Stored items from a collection
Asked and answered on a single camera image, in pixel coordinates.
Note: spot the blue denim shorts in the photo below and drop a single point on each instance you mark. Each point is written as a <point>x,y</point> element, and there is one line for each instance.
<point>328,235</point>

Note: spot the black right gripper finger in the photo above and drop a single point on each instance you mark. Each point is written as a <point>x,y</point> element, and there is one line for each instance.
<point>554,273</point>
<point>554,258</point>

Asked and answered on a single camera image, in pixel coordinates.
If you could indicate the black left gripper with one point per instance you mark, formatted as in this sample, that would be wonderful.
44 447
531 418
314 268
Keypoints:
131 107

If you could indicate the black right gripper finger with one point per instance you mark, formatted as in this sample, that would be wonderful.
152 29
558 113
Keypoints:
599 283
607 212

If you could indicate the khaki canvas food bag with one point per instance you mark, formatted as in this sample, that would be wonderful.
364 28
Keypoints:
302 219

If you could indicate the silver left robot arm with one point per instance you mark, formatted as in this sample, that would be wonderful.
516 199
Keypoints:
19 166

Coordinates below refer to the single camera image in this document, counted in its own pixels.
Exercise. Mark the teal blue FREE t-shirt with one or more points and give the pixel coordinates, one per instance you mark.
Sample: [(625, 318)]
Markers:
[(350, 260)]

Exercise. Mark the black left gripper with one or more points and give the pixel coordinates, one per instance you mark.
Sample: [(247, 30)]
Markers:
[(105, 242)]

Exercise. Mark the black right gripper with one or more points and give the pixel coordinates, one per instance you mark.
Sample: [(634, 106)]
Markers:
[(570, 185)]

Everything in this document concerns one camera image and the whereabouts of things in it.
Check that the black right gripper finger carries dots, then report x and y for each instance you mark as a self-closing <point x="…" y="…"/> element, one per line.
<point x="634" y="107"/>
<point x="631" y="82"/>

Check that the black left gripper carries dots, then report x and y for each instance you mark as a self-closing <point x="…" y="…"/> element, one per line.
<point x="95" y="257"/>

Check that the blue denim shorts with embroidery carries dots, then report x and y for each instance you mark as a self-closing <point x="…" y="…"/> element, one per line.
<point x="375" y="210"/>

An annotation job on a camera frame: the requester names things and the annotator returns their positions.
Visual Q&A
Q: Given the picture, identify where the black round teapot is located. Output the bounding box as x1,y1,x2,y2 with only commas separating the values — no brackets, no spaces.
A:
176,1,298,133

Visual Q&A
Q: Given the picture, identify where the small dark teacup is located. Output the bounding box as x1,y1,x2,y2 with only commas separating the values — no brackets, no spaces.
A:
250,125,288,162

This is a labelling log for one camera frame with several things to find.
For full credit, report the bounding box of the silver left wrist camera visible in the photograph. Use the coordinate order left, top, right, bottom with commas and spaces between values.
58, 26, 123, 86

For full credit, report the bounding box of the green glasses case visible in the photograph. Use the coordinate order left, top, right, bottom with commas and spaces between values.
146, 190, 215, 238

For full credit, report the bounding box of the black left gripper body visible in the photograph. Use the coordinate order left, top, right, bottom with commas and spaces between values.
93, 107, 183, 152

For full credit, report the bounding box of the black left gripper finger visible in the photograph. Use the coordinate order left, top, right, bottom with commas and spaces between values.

** What to do **
When you reach the end of the data, write every line out again verbatim.

** Response area **
Asked and answered on a single camera image, in pixel coordinates.
Note: spot the blue denim shorts in the photo below and drop a single point on each instance you mark. Each point is written as a <point>x,y</point> element, and there is one line for each instance.
<point>328,235</point>

Note: spot the black right gripper finger in the photo above and drop a single point on each instance you mark. Each point is written as a <point>x,y</point> element, and there is one line for each instance.
<point>554,273</point>
<point>554,258</point>

Asked and answered on a single camera image, in pixel coordinates.
If you could indicate the black left gripper with one point per instance you mark, formatted as in this sample, that would be wonderful.
44 447
531 418
314 268
Keypoints:
131 107

If you could indicate the black right gripper finger with one point per instance you mark, formatted as in this sample, that would be wonderful.
152 29
558 113
Keypoints:
599 283
607 212

If you could indicate the khaki canvas food bag with one point per instance you mark, formatted as in this sample, that would be wonderful.
364 28
Keypoints:
302 219

If you could indicate the silver left robot arm with one point per instance you mark, formatted as in this sample, that would be wonderful.
516 199
Keypoints:
19 166

Coordinates below refer to the single camera image in this document, counted in its own pixels.
Exercise. Mark the teal blue FREE t-shirt with one or more points and give the pixel coordinates, one per instance you mark.
Sample: [(625, 318)]
Markers:
[(350, 260)]

Exercise. Mark the black left gripper with one or more points and give the pixel coordinates, one per instance you mark.
Sample: [(247, 30)]
Markers:
[(105, 242)]

Exercise. Mark the black right gripper with one or more points and give the pixel coordinates, one per instance you mark.
Sample: [(634, 106)]
Markers:
[(570, 185)]

Everything in this document concerns one camera image and the whereabouts of things in it.
Check that the black right gripper finger carries dots, then report x and y for each instance you mark as a self-closing <point x="…" y="…"/> element, one per line.
<point x="634" y="107"/>
<point x="631" y="82"/>

Check that the black left gripper carries dots, then report x and y for each instance you mark as a self-closing <point x="…" y="…"/> element, one per line.
<point x="95" y="257"/>

Check that the blue denim shorts with embroidery carries dots, then report x and y for each instance you mark as a self-closing <point x="…" y="…"/> element, one per line.
<point x="375" y="210"/>

An annotation job on a camera frame: the requester names things and the annotator returns their positions.
Visual Q&A
Q: Given the picture, identify where the black round teapot is located. Output the bounding box as x1,y1,x2,y2 with only commas separating the values — no brackets, no spaces.
A:
176,1,298,133

Visual Q&A
Q: Given the picture, identify where the small dark teacup is located. Output the bounding box as x1,y1,x2,y2 with only commas separating the values — no brackets, no spaces.
A:
250,125,288,162

This is a labelling log for one camera frame with several things to find.
For full credit, report the bounding box of the silver left wrist camera visible in the photograph. Use the coordinate order left, top, right, bottom with commas and spaces between values.
58, 26, 123, 86

For full credit, report the bounding box of the green glasses case visible in the photograph. Use the coordinate order left, top, right, bottom with commas and spaces between values.
146, 190, 215, 238

For full credit, report the bounding box of the black left gripper body visible in the photograph. Use the coordinate order left, top, right, bottom with commas and spaces between values.
93, 107, 183, 152

For full credit, report the bounding box of the black left gripper finger visible in the photograph. Use the coordinate order left, top, right, bottom with commas and spaces between values.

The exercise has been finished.